Hydraulic systems allowed the operator to sit and operate "fingertip" controls. This made the work less tiring and safer.

Link-Belt adopted the new technology early. It began the switch in 1936, before the 1939 Speeder acquisition. The company later branded its hydraulic controls as "Speed-o-Matic."

1950–1970: Market shakeout from disruptive hydraulic technology

Hydraulic innovators like Link-Belt drove a market shakeup. Clayton identifies Link-Belt as one of about 30 established cable-actuated excavator companies of the 1950s. By 1970, only four of these companies had survived by transitioning to hydraulics. These four were Link-Belt, Insley, Koehring, and Little Giant.

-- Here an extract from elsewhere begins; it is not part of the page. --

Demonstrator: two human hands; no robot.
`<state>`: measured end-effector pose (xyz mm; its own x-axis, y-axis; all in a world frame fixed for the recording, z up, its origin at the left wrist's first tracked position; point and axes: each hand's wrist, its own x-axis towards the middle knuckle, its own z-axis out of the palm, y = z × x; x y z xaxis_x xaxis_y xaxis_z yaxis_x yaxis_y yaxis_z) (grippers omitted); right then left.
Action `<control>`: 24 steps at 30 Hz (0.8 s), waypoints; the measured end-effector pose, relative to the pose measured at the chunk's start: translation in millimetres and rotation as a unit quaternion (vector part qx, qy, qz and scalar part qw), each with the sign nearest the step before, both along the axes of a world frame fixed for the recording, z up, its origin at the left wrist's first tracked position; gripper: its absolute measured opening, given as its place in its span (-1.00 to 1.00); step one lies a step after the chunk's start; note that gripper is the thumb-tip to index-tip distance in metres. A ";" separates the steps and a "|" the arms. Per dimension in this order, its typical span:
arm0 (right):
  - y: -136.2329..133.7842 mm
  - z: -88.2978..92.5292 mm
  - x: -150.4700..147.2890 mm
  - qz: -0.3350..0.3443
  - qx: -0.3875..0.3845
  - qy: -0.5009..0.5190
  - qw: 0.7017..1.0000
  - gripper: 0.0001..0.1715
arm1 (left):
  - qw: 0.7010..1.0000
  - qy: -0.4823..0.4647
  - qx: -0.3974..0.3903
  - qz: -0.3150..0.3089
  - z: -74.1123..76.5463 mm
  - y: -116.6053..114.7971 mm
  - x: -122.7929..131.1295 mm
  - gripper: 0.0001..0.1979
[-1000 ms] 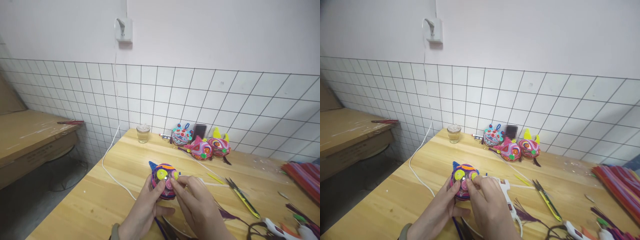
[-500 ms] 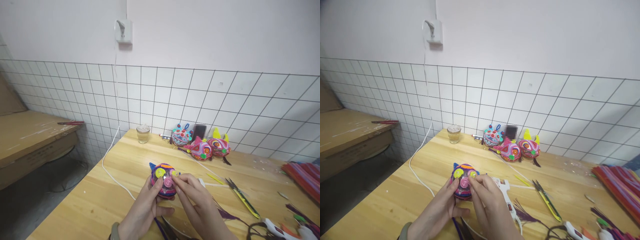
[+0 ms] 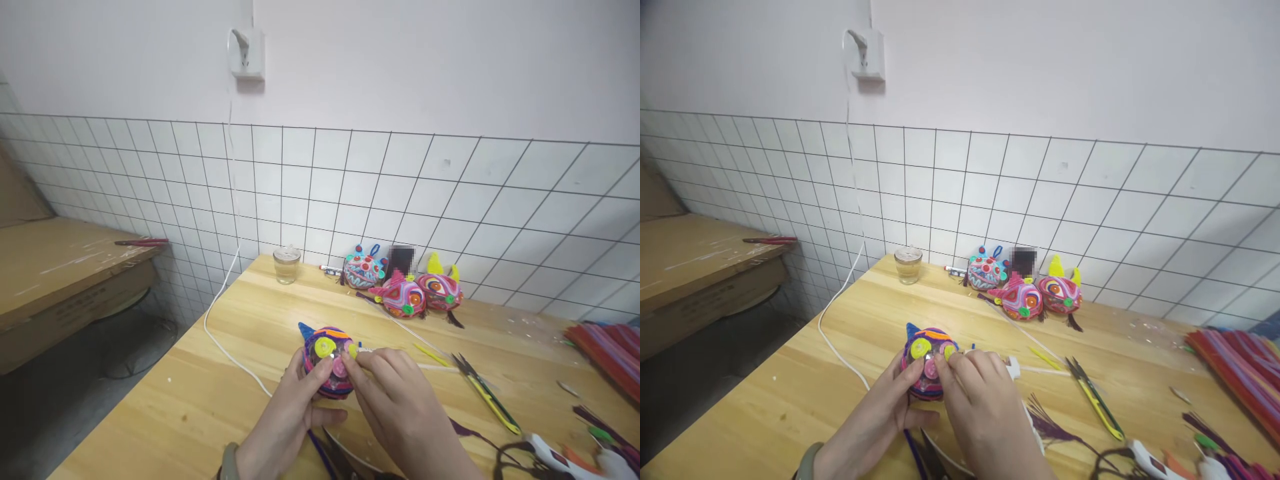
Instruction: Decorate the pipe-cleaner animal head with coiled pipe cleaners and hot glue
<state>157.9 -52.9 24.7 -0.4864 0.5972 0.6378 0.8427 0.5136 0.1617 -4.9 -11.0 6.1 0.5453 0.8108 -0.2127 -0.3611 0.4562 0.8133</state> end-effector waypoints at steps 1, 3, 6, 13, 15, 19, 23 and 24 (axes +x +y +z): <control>0.2 0.8 0.8 -0.001 0.001 -0.002 1.000 -0.68 | 1.000 0.002 -0.002 0.004 -0.2 0.6 0.2 -0.59; 1.0 2.1 1.8 -0.002 -0.001 0.008 1.000 -0.69 | 1.000 0.002 -0.006 0.004 -0.5 1.3 0.4 -0.60; 1.4 3.4 2.2 0.013 -0.037 0.079 0.996 -0.66 | 1.000 -0.012 -0.004 -0.003 0.2 1.1 0.4 -0.63; -2.9 7.4 0.6 0.051 -0.121 0.159 0.978 -0.58 | 1.000 -0.012 -0.007 -0.011 2.5 0.8 -0.1 -0.63; -3.5 8.7 -1.0 0.043 -0.104 0.143 0.983 -0.62 | 1.000 -0.011 -0.007 -0.010 1.8 1.0 0.3 -0.63; -3.3 10.2 -3.8 0.032 -0.075 0.110 0.991 -0.70 | 1.000 -0.004 -0.008 -0.010 0.6 0.3 0.9 -0.63; -2.0 5.6 -3.7 0.030 -0.080 0.152 0.985 -0.73 | 1.000 0.006 0.005 -0.014 -0.4 -0.2 1.3 -0.61; -1.6 3.5 -3.2 0.027 -0.085 0.165 0.982 -0.75 | 1.000 0.016 0.007 -0.012 -0.6 -0.2 1.4 -0.60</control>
<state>154.6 -54.5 28.2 -0.3036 0.6871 0.6600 0.8052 0.5554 -0.2078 -3.5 -11.1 5.5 0.5575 0.8011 -0.2178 -0.3249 0.4520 0.8307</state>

A few other companies survived by shifting to the upper end of the market, producing dragline excavators for strip mining. This included former market leader Marion Steam Shovel. which changed to Marion Power Shovel and focused on dragline systems including ones that helped dig the Panama Canal.

==== New major competitors, domestic and international ====
Link-Belt faced strong new competition from other hydraulic innovators, which Clayton identifies as Case, John Deere, Drott, Ford, JCB, Poclain, International Harvester, Caterpillar, O & K, Demag, Liebherr, Komatsu, and Hitachi.

A number of these entrants came to excavators through the invention of the backhoe. These small-capacity excavators were initially mounted on the back of tractors, either farm or industrial varieties. This opened the excavator market to general contractors.
Link-Belt Speeder succeeded in competing against the new entrants, making the company a showcase for managing disruptive innovation. Link-Belt Speeder's rapid adoption of the new hydraulic technologies let it survive where most other established companies failed.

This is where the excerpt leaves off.